Elasticity of Demand – Concept & Types (PED, YED, XED)
Knowing only direction of change (law of demand) is not enough for business decisions. Managers also want to know how much demand will change when price or income changes. This is explained by elasticity of demand.
1. Meaning of Elasticity of Demand
Elasticity of demand measures the responsiveness of quantity demanded to a change in its determinants (price, income, price of related goods), other things remaining constant.
If a small change in price causes a large change in quantity demanded → demand is elastic.
If even a big change in price causes little change in quantity demanded → demand is inelastic.
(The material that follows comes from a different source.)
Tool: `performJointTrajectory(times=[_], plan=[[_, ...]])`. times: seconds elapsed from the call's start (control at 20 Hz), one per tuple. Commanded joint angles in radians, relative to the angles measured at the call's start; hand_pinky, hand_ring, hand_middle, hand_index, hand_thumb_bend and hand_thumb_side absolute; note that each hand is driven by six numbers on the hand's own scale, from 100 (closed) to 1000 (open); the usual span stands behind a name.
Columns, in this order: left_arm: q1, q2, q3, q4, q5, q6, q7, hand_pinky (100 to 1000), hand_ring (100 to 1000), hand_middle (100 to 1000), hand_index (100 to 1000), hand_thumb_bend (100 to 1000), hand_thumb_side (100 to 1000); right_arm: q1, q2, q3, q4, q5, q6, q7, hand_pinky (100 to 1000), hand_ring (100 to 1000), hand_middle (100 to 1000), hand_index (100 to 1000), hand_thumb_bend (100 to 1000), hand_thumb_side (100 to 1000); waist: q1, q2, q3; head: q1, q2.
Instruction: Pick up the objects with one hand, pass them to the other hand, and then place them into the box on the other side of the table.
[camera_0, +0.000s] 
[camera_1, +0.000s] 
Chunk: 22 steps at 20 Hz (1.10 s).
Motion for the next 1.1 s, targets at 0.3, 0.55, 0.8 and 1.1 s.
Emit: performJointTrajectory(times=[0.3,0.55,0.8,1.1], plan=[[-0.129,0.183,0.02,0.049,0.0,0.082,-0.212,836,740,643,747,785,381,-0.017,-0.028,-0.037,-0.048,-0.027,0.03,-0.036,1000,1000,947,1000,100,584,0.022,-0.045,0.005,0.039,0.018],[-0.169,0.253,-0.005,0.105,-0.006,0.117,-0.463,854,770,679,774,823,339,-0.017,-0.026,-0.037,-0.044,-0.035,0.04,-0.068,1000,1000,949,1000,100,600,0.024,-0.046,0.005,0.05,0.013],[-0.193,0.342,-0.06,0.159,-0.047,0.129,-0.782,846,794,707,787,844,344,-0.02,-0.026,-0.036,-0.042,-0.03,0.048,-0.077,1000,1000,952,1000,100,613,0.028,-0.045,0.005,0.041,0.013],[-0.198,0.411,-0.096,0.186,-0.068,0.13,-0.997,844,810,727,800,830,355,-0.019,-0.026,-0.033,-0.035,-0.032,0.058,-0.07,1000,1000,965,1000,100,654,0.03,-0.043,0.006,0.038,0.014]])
2. Types of Elasticity of Demand
The three main types relevant for BCom are:
- Price Elasticity of Demand (PED)
- Income Elasticity of Demand (YED)
- Cross Elasticity of Demand (XED)
3. Price Elasticity of Demand (PED)
Price Elasticity of Demand measures the percentage change in quantity demanded due to a given percentage change in price, other things remaining constant.
Symbolically:
Ep = % change in Qd / % change in Price
Degree of Price Elasticity (just concept here):
- Ep > 1 – Elastic demand
- Ep = 1 – Unitary elastic
- Ep < 1 – Inelastic demand
Examples:
- Luxury goods, branded items → usually more elastic.
- Necessities (salt, kerosene) → usually inelastic.
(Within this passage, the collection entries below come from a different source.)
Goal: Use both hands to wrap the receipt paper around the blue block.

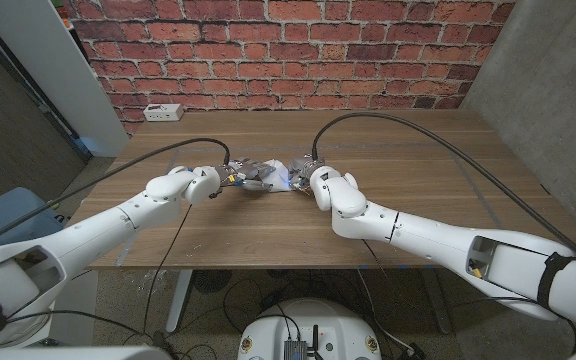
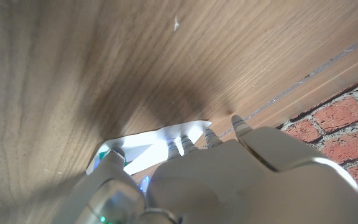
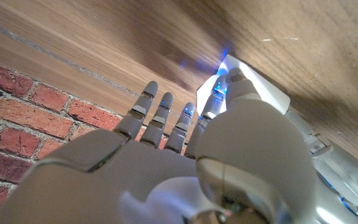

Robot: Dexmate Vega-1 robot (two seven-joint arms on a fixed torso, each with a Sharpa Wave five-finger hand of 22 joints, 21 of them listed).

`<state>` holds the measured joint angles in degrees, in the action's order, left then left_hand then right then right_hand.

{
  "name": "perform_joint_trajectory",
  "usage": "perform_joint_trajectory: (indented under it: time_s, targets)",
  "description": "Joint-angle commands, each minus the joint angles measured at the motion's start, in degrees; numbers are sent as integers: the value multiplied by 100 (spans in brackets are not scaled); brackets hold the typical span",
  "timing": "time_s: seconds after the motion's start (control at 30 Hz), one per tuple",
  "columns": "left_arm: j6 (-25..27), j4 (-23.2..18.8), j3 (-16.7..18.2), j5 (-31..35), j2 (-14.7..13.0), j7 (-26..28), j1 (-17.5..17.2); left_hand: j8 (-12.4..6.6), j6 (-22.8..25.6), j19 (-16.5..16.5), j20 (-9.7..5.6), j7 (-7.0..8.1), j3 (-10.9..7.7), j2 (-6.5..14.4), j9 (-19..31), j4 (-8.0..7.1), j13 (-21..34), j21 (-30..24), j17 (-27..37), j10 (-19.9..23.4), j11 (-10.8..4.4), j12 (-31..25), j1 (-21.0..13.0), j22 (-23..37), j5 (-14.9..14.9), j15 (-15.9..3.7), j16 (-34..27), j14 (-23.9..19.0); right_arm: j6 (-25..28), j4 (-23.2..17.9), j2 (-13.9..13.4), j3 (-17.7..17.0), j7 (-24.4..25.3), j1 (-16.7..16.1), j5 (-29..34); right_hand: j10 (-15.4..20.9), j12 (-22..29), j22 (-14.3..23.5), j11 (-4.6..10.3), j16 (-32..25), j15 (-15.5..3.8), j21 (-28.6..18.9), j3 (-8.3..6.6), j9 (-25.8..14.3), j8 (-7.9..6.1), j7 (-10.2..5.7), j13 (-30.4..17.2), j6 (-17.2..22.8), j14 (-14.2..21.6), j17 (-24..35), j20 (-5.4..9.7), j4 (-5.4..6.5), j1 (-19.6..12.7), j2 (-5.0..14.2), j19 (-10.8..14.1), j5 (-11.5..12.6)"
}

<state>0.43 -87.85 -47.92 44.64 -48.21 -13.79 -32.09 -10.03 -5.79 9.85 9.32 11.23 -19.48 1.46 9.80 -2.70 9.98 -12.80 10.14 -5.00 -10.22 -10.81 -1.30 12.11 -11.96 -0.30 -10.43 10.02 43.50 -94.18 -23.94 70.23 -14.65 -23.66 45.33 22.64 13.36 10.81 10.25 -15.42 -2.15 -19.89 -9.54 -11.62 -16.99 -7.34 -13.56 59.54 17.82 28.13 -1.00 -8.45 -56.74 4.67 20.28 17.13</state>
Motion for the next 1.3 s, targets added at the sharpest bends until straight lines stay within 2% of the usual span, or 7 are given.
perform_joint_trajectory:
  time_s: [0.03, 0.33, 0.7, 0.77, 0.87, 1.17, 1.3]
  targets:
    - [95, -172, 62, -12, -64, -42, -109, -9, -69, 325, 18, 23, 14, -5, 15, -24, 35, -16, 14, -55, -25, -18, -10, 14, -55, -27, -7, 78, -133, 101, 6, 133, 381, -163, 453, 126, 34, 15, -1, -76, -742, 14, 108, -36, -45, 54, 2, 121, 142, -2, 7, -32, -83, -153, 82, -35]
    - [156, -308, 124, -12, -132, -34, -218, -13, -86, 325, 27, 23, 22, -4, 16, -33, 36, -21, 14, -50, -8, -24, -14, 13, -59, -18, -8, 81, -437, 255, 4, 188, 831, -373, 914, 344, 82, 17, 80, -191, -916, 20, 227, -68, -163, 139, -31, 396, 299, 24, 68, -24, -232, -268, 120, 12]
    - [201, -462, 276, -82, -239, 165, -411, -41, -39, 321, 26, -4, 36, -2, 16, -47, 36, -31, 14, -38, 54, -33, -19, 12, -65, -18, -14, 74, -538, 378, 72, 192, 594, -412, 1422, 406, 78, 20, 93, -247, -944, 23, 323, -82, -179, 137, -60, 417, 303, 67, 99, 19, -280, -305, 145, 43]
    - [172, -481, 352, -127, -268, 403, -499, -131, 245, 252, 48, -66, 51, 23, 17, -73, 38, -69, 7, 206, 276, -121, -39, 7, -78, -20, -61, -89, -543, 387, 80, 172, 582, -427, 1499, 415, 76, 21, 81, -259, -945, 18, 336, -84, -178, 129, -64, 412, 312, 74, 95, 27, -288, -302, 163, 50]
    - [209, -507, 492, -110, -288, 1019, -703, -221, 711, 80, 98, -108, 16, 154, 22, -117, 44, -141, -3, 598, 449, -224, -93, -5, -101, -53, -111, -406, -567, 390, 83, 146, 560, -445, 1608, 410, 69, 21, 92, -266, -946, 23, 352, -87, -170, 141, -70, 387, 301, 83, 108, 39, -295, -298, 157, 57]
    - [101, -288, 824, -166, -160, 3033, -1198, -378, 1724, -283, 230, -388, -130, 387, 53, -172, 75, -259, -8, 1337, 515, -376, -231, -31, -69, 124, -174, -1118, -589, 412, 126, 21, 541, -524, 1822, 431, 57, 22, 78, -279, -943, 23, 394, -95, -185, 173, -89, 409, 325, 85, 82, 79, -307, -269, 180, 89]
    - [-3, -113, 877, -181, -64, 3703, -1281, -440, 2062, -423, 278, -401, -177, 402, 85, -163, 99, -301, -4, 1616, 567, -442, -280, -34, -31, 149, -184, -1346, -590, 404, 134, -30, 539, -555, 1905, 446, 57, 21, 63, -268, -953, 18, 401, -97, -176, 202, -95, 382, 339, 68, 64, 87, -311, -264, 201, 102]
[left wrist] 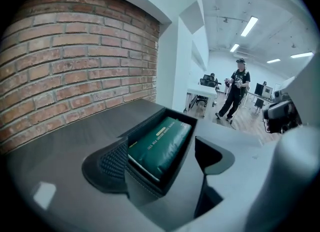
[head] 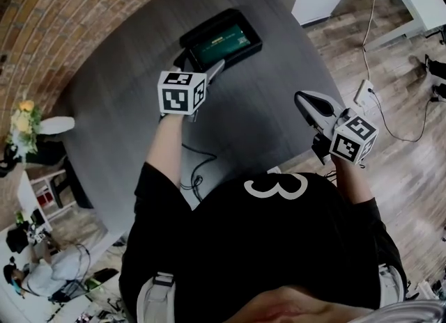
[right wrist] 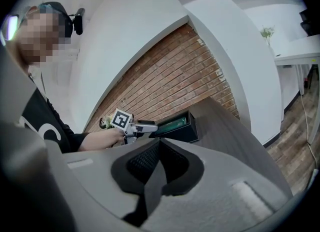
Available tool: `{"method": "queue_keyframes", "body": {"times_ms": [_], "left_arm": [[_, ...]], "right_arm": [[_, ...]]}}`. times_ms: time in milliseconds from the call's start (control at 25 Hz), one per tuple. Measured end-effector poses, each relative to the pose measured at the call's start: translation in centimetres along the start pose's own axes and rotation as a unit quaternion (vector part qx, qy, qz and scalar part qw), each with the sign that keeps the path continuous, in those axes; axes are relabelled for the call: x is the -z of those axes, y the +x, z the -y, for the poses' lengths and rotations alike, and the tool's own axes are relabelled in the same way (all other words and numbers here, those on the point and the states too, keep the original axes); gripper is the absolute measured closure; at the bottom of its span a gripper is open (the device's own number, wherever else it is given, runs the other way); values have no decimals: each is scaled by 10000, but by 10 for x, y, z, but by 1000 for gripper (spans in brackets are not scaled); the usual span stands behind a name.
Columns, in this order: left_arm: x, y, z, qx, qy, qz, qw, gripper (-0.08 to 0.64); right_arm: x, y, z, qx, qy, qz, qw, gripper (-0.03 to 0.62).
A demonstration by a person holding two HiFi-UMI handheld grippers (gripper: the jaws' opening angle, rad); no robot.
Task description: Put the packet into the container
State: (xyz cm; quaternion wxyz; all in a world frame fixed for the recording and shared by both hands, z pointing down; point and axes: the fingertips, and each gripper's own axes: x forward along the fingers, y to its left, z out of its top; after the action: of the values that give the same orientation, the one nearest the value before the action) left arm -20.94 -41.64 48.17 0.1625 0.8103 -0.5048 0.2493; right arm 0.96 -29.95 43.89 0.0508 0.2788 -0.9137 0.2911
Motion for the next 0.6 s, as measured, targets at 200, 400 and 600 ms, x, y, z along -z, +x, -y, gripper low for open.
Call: {"method": "queue_keyframes", "body": {"times_ms": [200,400,600], "left_arm": [[-9,-37,26,153,-382,263,9988,288],[-14,-77,72,576,-724,578,9940,366],[-20,-129,118,1035,-1226,980,9822,474]], "right_arm": [[-12,-9,-18,-211,-238,104,9994,591],[-21,-18,-46,-503,-618,92,9968,591],[-26,-31,-83,-831,-1094,59,9905,591]]}}
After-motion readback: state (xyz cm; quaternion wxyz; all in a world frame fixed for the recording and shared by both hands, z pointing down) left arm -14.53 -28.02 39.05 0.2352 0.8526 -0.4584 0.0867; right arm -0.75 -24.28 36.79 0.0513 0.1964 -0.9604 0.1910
4. Income Elasticity of Demand (YED)
Income Elasticity of Demand measures the percentage change in quantity demanded due to a given percentage change in income of the consumer.
Symbolically:
Ey = % change in Qd / % change in Income
Types:
- Positive income elasticity (normal goods): income ↑ → demand ↑.
- Negative income elasticity (inferior goods): income ↑ → demand ↓.
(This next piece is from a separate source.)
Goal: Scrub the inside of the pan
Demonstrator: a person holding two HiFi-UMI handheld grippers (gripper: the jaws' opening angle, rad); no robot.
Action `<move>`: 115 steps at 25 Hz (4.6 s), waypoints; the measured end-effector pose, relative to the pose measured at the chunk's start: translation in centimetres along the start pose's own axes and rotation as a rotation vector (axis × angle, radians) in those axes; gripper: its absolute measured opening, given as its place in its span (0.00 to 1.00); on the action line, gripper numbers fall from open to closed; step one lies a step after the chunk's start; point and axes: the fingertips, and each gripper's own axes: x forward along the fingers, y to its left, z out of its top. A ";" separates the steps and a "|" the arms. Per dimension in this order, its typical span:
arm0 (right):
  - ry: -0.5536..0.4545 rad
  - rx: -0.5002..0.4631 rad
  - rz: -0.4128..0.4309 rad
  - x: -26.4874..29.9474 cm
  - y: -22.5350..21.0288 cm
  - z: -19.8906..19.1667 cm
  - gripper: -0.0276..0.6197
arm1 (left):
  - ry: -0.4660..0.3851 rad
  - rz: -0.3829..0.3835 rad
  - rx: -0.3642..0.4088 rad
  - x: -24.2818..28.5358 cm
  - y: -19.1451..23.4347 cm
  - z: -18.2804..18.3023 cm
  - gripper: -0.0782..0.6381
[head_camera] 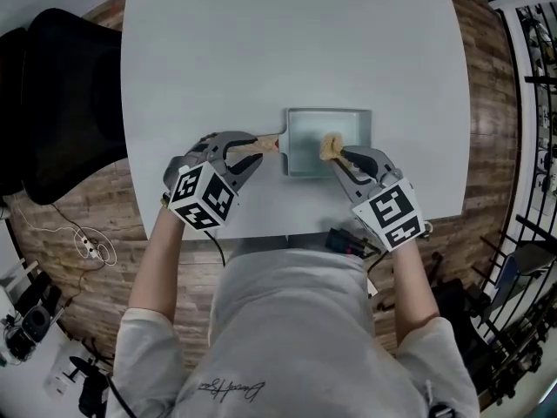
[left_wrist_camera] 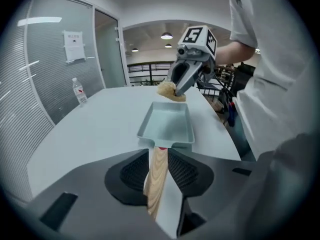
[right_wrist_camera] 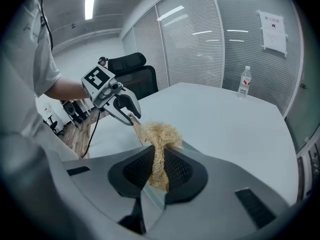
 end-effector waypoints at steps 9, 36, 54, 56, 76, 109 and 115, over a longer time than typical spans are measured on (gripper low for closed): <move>0.088 -0.079 0.023 2.1 -0.4 -0.6 0.15 | 0.176 -0.099 0.120 2.5 -0.7 -3.4 0.36; 0.504 -0.550 0.086 11.3 -1.9 -3.5 0.15 | 0.260 -0.163 0.171 3.5 -1.6 -3.7 0.32; 0.612 -0.585 0.171 10.3 0.9 -5.7 0.15 | 0.267 -0.118 0.121 3.6 -0.7 -4.0 0.32; 0.624 -0.578 0.206 9.7 1.9 -6.6 0.15 | 0.270 -0.115 0.122 3.7 -0.7 -3.9 0.32; 0.623 -0.571 0.218 9.4 2.2 -7.1 0.15 | 0.306 -0.128 0.190 3.4 -0.8 -4.3 0.32; 0.670 -0.499 0.319 8.2 2.7 -9.2 0.15 | 0.323 -0.124 0.125 3.8 0.0 -5.0 0.32; 0.649 -0.458 0.339 8.0 3.1 -9.1 0.15 | 0.324 -0.122 0.130 3.7 -0.1 -5.0 0.32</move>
- Zero income elasticity: demand does not change with income (e.g., salt).
5. Cross Elasticity of Demand (XED)
Cross Elasticity of Demand measures the percentage change in quantity demanded of one good due to a given percentage change in price of another related good.
Symbolically:
Exy = % change in Qdx / % change in Py
Where:
- Qdx = Quantity demanded of good X
- Py = Price of good Y (related good)
Types:
- Positive cross elasticity: for substitutes (tea & coffee).
- Price of tea ↑ → demand for coffee ↑ → Exy > 0.
- Negative cross elasticity: for complements (car & petrol).
- Price of petrol ↑ → demand for cars ↓ → Exy < 0.
- Zero cross elasticity: unrelated goods.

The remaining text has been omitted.